Holy cow, ConAgra (CAG), this is the real world.
When you are running a company with second-rate brands mixed in with store-label knock-off merchandise, you are driving a truck load of TNT through a bumpy tote road in the jungle.
That's ConAgra to a "T." It looks a bit like Hillshire Brands (HSH), a series of second-rate brands under one roof. It's combination of Reddi-wip, Hunt's, Swiss Miss, Pam, Egg Beaters, Healthy Choice, Parkay, Gulden's and Chef Boyardee -- a hit list of all the products that people have stopped buying because of the headlong rush to organic natural and fresh.

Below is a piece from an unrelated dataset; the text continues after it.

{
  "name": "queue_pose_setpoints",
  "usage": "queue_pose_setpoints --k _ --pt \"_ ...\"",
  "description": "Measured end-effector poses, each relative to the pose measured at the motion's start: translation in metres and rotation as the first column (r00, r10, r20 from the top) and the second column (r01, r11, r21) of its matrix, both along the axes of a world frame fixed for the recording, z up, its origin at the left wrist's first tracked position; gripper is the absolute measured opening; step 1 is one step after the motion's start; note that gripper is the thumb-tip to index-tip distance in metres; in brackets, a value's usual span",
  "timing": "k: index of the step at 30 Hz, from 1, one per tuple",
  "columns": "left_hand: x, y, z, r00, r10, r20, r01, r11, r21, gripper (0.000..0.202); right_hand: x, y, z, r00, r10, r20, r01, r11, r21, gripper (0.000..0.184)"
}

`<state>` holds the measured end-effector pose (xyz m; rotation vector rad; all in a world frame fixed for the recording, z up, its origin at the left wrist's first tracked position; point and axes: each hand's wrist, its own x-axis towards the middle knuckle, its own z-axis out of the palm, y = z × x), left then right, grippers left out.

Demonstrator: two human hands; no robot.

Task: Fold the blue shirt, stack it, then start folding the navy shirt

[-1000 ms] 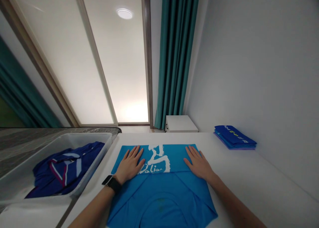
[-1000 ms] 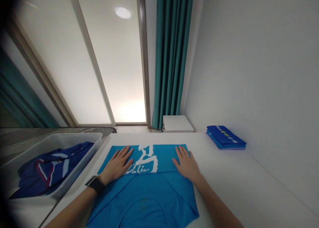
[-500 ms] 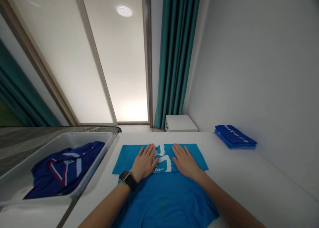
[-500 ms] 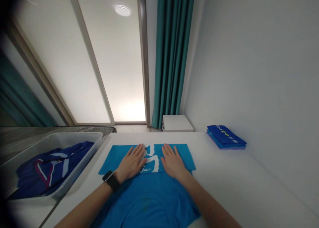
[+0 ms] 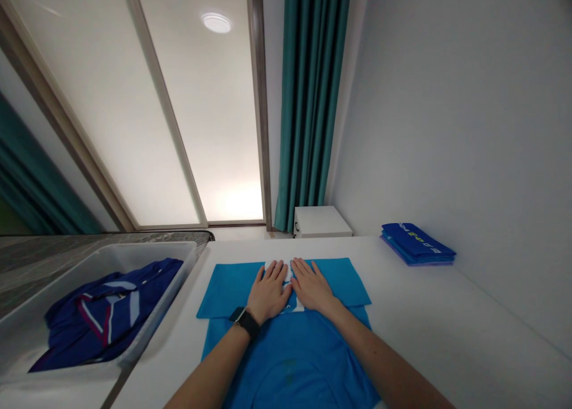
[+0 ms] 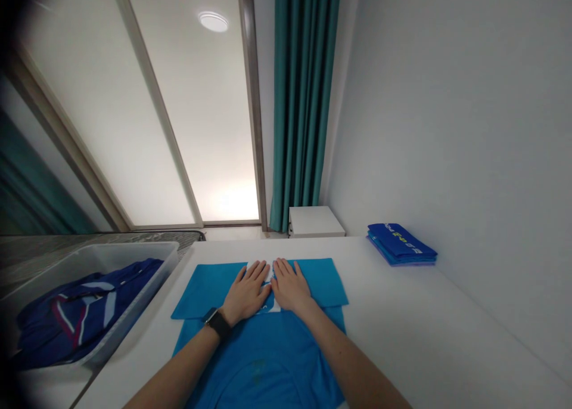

I remember when Healthy Choice was a healthier choice. I recall when Chef Boyardee was state-of-the-art Italian. I can recall when we had to buy Parkay because it was the only non-butter game in town. Swiss Miss, Reddi-wip -- these just seem part of the old pantry in a nation that is de-pantrying.
So what did ConAgra do? It went and overpaid for a company that makes private-label foods. I have no idea what the company was really worth, but it wasn't worth the price ConAgra paid.
Now shareholders are stuck with a no-growth company that seems to have lost its way, isn't putting itself up for sale, isn't splitting up and isn't announcing management changes. And it isn't boosting the dividend (lucky to keep it). In other words, it's an earnings-per-share story without any earnings-per-share growth. It's a least-own situation.